5 Lessons learned from testing Databricks SQL Serverless + DBT

We ran a $12K experiment to test the cost and performance of Serverless warehouses and dbt concurrent threads, and obtained unexpected results.

Databricks’ SQL warehouse products are a compelling offering for companies looking to streamline their production SQL queries. However, as usage scales up, the cost and performance of these systems become crucial to analyze.

In this blog we take a technical deep dive into the cost and performance of their serverless SQL warehouse product by utilizing the industry standard TPC-DI benchmark. We hope data engineers and data platform managers can use the data presented here to make better decisions when it comes to their data infrastructure choices.

What are Databricks’ SQL warehouse offerings?

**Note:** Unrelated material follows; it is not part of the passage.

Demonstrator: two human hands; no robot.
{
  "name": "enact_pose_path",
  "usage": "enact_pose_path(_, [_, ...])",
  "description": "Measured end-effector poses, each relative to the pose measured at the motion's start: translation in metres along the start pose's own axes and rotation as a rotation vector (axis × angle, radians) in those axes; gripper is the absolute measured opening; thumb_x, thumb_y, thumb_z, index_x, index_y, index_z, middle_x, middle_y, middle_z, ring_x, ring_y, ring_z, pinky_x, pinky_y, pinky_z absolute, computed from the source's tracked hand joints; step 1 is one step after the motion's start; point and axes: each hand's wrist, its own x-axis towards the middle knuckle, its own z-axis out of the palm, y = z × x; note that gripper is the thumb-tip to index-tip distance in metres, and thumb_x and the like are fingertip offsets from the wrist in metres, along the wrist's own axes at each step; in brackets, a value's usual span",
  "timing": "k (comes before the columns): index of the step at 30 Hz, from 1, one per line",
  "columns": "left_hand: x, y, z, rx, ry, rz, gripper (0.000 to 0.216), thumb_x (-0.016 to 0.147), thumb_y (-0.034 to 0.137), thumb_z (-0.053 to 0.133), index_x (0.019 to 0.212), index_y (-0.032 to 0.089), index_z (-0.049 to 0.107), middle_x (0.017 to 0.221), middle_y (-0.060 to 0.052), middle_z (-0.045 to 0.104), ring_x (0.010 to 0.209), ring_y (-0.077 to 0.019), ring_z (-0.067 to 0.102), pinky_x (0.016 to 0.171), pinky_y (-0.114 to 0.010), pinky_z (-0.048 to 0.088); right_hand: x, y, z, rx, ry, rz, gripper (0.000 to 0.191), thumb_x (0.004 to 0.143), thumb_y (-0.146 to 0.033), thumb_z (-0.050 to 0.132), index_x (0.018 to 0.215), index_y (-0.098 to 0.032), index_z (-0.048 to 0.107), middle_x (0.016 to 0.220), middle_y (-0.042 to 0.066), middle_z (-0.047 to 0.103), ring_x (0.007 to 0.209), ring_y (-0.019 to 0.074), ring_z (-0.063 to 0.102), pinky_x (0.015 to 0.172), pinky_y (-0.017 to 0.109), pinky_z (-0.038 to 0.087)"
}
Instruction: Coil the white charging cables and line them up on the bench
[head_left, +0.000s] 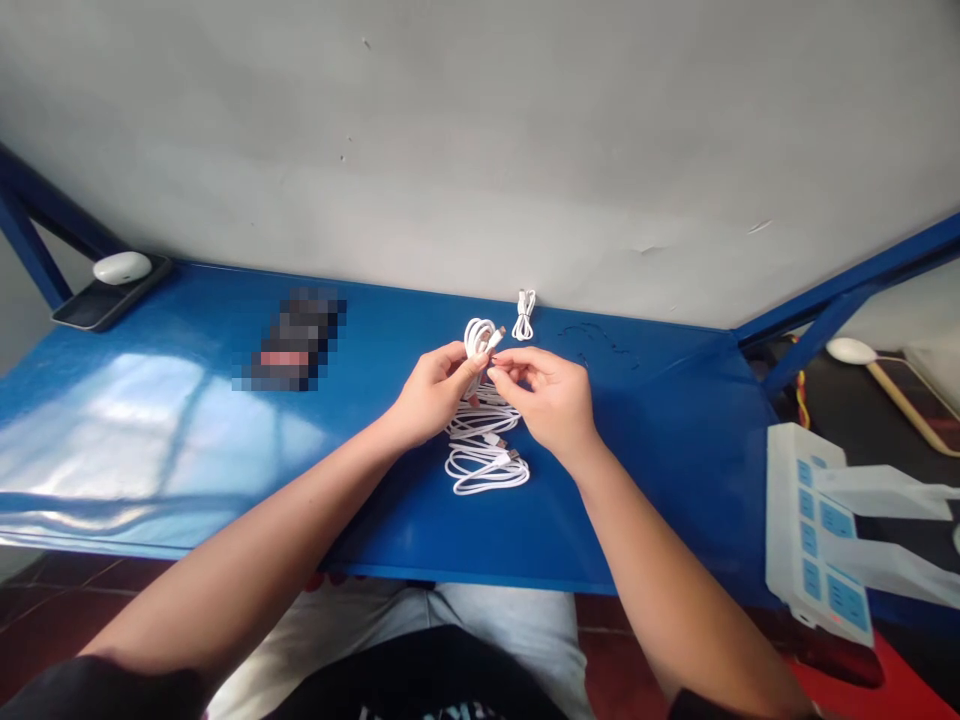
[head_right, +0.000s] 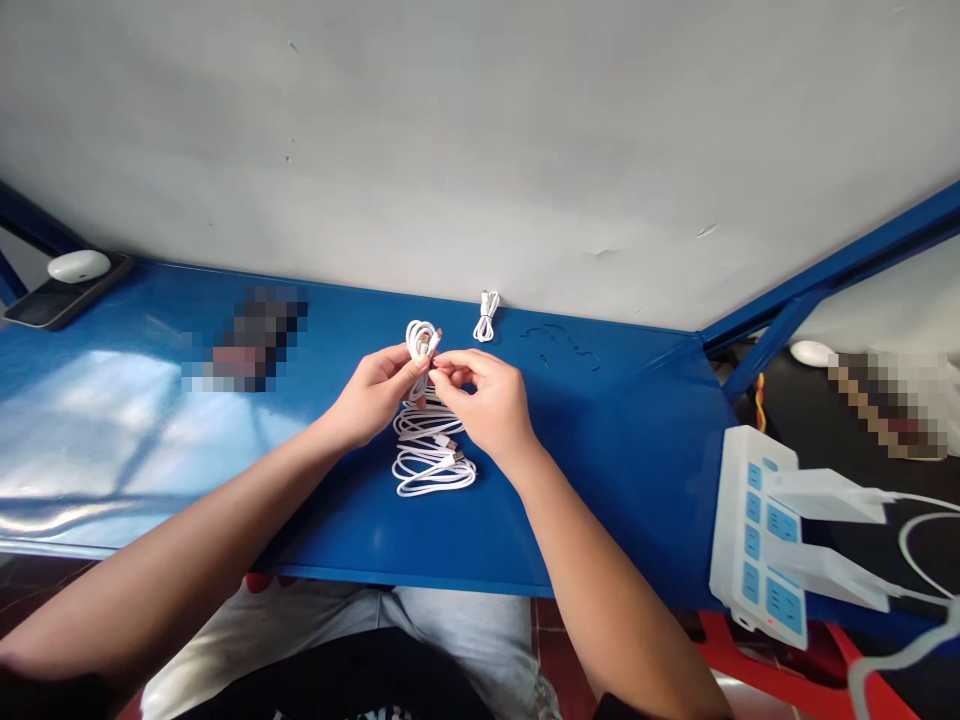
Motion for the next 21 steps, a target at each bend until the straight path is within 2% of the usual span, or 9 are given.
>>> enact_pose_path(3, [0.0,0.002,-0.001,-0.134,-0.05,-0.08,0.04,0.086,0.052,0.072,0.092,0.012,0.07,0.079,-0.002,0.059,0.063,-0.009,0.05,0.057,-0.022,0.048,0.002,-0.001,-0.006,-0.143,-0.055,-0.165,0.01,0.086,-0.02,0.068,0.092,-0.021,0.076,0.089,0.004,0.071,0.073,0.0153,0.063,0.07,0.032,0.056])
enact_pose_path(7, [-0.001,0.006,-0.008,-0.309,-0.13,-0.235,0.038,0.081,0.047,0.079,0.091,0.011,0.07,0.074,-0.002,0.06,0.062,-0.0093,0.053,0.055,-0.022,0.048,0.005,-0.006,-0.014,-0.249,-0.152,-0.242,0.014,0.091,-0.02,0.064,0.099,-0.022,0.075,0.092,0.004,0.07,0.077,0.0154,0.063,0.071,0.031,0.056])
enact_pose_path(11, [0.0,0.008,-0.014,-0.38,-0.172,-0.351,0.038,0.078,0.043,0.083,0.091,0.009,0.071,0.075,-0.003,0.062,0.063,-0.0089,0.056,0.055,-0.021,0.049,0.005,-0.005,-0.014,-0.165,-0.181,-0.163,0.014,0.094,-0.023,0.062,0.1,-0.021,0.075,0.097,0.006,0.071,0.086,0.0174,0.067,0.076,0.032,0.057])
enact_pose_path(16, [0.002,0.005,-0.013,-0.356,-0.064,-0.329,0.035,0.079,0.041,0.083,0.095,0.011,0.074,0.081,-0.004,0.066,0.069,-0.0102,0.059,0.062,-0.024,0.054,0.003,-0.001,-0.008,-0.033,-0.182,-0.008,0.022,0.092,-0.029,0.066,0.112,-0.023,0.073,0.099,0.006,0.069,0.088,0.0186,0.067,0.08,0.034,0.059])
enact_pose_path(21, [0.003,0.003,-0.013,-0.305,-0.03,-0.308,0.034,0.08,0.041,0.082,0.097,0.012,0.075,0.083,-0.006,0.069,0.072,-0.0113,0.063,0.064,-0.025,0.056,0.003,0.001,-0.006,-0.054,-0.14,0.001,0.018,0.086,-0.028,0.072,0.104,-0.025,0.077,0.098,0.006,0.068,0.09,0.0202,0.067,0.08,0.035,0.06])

Before we dive into a specific product, let’s take a step back and look at the different options available today. Databricks currently offers 3 different warehouse options:

SQL Classic – Most basic warehouse, runs inside customer’s cloud environment
SQL Pro – Improved performance and good for exploratory data science, runs inside customer’s cloud environment
SQL Serverless – “Best” performance, and the compute is fully managed by Databricks.

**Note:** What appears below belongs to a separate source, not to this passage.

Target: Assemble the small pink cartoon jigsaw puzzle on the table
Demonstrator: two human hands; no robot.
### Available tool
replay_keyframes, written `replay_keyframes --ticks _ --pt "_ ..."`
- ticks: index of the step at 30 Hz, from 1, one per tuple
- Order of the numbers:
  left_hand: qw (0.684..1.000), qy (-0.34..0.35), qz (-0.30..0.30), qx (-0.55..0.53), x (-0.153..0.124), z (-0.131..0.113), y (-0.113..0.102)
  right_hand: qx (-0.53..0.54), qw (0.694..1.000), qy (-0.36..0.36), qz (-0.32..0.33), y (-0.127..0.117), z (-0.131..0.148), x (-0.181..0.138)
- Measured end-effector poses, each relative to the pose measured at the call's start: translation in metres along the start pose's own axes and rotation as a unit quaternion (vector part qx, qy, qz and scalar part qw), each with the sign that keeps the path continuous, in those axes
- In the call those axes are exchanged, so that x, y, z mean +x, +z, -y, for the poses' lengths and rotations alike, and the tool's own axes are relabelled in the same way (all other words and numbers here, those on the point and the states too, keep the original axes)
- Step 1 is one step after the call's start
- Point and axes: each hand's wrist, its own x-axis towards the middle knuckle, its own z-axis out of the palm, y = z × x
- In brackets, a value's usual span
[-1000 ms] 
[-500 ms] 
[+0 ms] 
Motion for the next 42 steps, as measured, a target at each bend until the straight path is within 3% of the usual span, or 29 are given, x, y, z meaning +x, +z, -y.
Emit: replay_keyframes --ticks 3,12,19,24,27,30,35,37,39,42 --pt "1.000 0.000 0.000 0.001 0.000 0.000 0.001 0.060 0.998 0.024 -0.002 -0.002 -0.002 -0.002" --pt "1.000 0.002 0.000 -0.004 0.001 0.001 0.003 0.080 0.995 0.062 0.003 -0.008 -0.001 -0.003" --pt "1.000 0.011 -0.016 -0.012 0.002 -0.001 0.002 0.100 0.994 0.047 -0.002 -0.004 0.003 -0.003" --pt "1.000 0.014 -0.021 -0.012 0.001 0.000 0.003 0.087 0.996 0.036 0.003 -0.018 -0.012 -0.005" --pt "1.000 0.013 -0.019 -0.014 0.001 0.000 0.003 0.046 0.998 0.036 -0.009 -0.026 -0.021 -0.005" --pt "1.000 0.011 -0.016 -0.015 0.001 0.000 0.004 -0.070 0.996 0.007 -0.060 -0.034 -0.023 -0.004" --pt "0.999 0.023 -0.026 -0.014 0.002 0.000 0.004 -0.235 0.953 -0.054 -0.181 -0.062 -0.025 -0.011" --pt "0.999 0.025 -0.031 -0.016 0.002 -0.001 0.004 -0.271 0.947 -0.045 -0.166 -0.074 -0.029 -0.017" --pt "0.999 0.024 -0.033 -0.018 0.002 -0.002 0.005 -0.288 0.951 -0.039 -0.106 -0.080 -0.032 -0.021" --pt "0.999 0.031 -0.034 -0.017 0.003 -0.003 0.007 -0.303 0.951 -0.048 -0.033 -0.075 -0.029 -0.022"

From a cost perspective, both classic and pro run inside the user’s cloud environment. What this means is you will get 2 bills for your databricks usage – one is your pure Databricks cost (DBU’s) and the other is from your cloud provider (e.g. AWS EC2 bill).

To really understand the cost comparison, let’s just look at an example cost breakdown of running on a Small warehouse based on their reported instance types:

In the table above, we look at the cost comparison of on-demand vs. spot costs as well. You can see from the table that the Serverless option has no cloud component, because it’s all managed by Databricks.

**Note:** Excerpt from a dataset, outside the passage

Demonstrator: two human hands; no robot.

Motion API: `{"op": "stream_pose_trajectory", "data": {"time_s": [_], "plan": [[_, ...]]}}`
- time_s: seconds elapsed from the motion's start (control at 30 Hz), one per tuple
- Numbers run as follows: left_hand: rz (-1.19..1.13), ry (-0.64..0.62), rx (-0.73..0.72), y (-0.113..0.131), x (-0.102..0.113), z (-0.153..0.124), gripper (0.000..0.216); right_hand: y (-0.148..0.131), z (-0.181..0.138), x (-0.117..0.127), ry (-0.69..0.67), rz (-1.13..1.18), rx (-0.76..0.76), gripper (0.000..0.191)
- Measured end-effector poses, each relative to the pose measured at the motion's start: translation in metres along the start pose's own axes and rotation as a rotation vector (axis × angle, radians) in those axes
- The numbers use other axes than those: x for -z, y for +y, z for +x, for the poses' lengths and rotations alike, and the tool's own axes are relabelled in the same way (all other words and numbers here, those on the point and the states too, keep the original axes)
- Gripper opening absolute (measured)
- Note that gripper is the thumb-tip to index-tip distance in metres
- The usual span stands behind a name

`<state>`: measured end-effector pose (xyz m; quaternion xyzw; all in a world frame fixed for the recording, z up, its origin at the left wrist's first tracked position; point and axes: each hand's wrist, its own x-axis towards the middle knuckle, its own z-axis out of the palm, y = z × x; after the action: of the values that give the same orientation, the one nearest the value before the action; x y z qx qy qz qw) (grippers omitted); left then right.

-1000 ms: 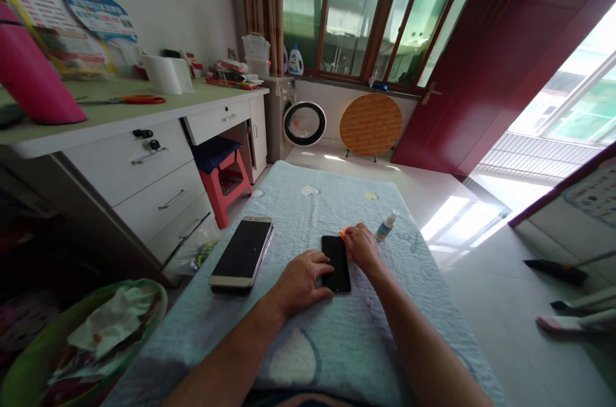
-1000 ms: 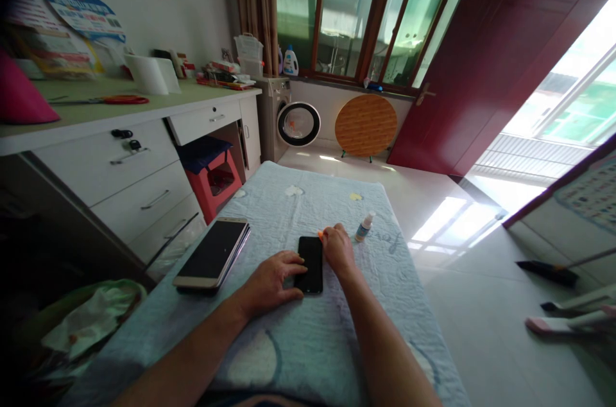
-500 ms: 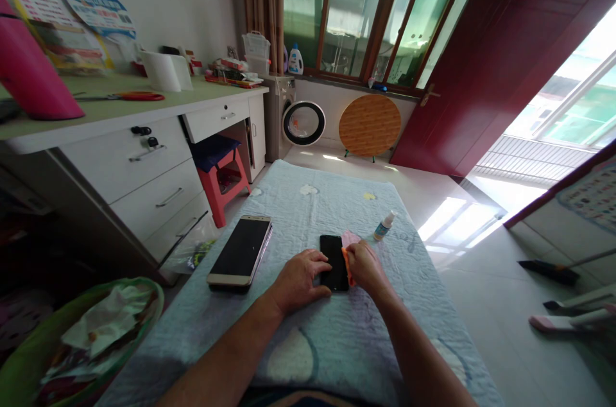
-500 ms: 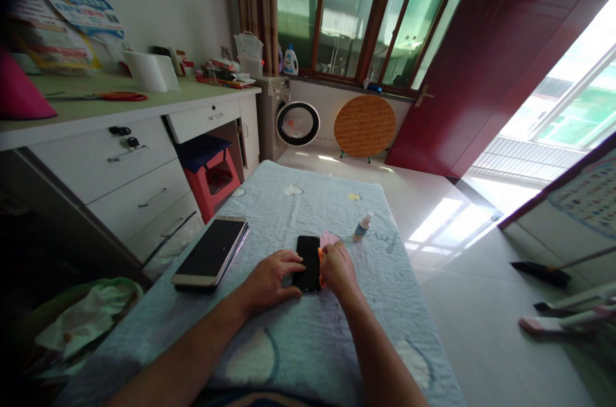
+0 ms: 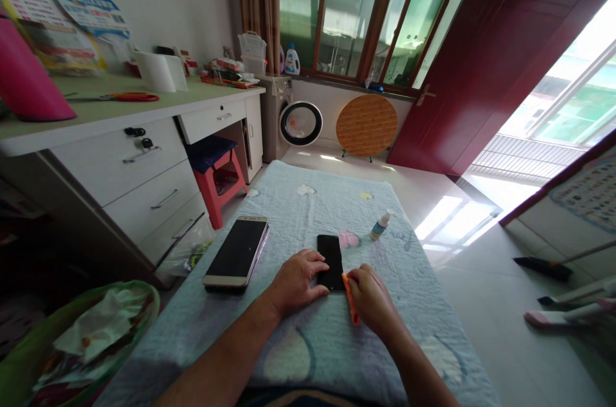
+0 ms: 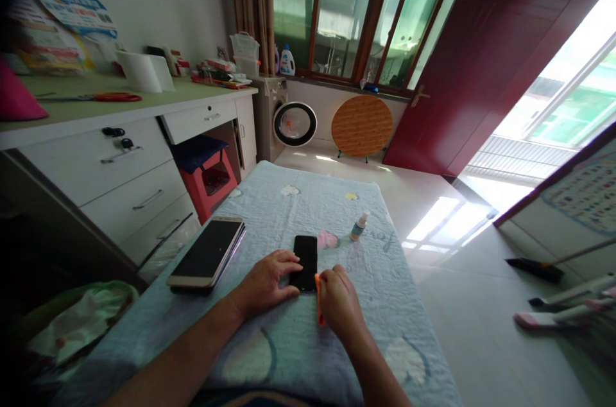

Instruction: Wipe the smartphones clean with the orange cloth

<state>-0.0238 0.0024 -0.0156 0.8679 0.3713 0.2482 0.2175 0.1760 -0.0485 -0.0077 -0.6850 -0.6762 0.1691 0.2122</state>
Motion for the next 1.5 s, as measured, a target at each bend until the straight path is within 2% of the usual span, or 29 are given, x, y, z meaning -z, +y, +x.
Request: {"op": "stream_pose_trajectory", "data": {"time_s": [0.13,0.27,0.37,0.47,0.63,0.77,0.9,1.1,1.27,1.5], "plan": [[0.044,-0.003,0.007,0.003,-0.001,-0.002,0.042,-0.007,-0.016,0.007,-0.078,0.044,0.008,0.026],[0.135,-0.017,-0.023,0.013,-0.002,-0.007,0.028,-0.016,-0.019,0.018,-0.151,0.111,0.059,0.023],[0.216,-0.031,-0.067,0.018,-0.006,-0.013,0.013,-0.02,-0.011,0.02,-0.068,0.141,0.098,0.027],[0.302,-0.007,-0.1,0.019,-0.012,-0.021,0.012,-0.02,-0.002,0.013,0.037,0.117,0.175,0.026],[0.319,0.021,-0.143,0.02,-0.014,-0.027,0.018,-0.015,0.01,-0.001,-0.006,-0.023,0.272,0.022],[0.351,0.062,-0.203,0.026,-0.016,-0.03,0.025,-0.007,0.031,-0.002,-0.007,-0.085,0.268,0.021],[0.334,0.091,-0.232,0.027,-0.02,-0.033,0.031,0.0,0.066,0.0,0.004,-0.13,0.242,0.023],[0.3,0.077,-0.225,0.022,-0.02,-0.029,0.024,0.003,0.111,-0.002,-0.052,-0.194,0.164,0.025],[0.27,0.058,-0.223,0.022,-0.019,-0.025,0.015,-0.004,0.125,-0.003,-0.121,-0.229,0.199,0.025],[0.287,0.068,-0.234,0.019,-0.022,-0.023,0.015,-0.024,0.138,-0.013,-0.216,-0.257,0.279,0.026]]}}
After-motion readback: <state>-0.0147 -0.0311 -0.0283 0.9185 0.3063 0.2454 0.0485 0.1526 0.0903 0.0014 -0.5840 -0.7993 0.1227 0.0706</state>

Serverless could be cost effective compared to pro, if you were using all on-demand instances. But if there are cheap spot nodes available, then Pro may be cheaper. Overall, the pricing for serverless is pretty reasonable in my opinion since it also includes the cloud costs.

We also included the equivalent jobs compute cluster, which is the cheapest option across the board. If cost is a concern to you, you can run SQL queries in jobs compute as well!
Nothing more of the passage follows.